# Implementation of VAE

## Objectives
By the end of this lesson, students will be able to:
- Connect VAE to the graphical model.
- Understand VAE as a generative model.

## Prerequisite
Before starting this lesson, students should be familiar with the following concepts
- Basics of VAE


## Connection of Graphical Model to VAE

The graphical model was a high-level viewpoint that enabled to see the connection between the random variables using distributions and increased the interpretability of the problem. Now, let's make the connection from the graphical model to the neural network structure.

Let's take an example, say you want to generate an animal. First we imagine the animal: it has four legs, orange body with black stripes. With these criteria, we will be able to generate animal by sampling from the animal kingdom. It's a tiger. Doesn't this imagination sound like latent variable

From this example, we can make analogy of human thinking to the VAE network.
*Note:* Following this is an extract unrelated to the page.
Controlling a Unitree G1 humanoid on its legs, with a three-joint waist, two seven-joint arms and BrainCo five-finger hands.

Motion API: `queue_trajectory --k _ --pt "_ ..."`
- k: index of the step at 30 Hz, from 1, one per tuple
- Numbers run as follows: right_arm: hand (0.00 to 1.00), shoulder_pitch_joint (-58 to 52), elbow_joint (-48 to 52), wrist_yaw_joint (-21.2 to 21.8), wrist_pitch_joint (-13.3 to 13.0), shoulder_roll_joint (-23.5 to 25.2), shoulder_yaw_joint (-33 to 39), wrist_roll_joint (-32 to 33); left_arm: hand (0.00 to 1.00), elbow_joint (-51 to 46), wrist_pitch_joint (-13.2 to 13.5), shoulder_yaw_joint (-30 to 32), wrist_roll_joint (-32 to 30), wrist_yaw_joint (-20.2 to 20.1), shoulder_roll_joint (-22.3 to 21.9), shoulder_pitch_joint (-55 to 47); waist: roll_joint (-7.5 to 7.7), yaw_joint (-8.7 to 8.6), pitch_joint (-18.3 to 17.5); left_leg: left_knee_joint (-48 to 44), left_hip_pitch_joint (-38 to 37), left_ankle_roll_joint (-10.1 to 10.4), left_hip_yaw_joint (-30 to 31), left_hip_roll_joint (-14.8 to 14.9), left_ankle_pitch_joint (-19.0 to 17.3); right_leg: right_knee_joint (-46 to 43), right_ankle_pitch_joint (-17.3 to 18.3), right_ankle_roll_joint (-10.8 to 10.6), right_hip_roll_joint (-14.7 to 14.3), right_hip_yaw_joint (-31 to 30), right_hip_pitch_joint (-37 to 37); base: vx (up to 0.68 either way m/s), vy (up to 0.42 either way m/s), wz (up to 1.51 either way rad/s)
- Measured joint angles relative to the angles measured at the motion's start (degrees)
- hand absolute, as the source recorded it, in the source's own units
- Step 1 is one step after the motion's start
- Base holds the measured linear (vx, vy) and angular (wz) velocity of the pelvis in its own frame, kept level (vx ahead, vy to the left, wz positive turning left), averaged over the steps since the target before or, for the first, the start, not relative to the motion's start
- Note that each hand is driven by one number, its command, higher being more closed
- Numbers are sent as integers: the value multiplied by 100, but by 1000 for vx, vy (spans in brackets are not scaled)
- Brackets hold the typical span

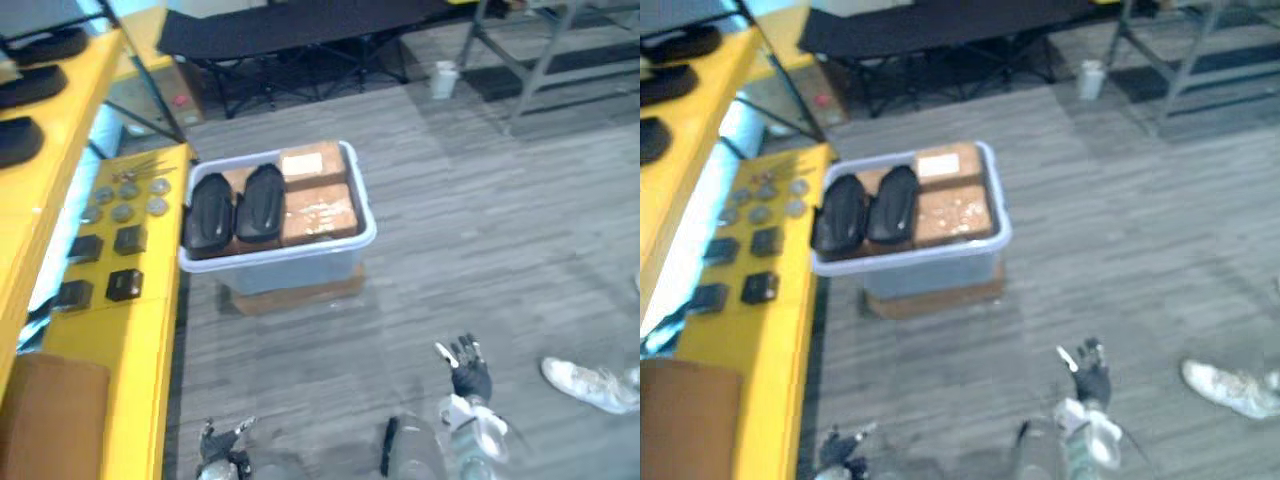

- $\mathbf{x}$(Data): the animal we want to generate.

- $\mathbf{h}$(Latent variable): Imagination

- $P(x)$(Evidence/distribution of data): The animal kingdom  [Target]

- $P(h)$(Prior/distribution of latent variable): Imagination source or the human brain.

- $P(x|h)$(Likelihood): Turning the imagination into real animal.

Our target is to model the data i.e. find the value of P(x) using the equation we studied in last video. Comparing to the graphical model, the VAE's encoder function is analogous to the dotted approximate posterior of the graphical model which is made similar to the known prior $P(h)$, as suggested by the $\mathbb{KL}$ term of variational lowerbound. The intuition is that the VAE encoder function will act similar to the prior from the graphical model and generate latent variables likely under input data. In terms of the example, we want to limit the imagination to animal kingdom domain and shouldn't imagine things like stem, root, table, computer(whatever lies outside the animal domain) because these things don't have anything to do with the generation process.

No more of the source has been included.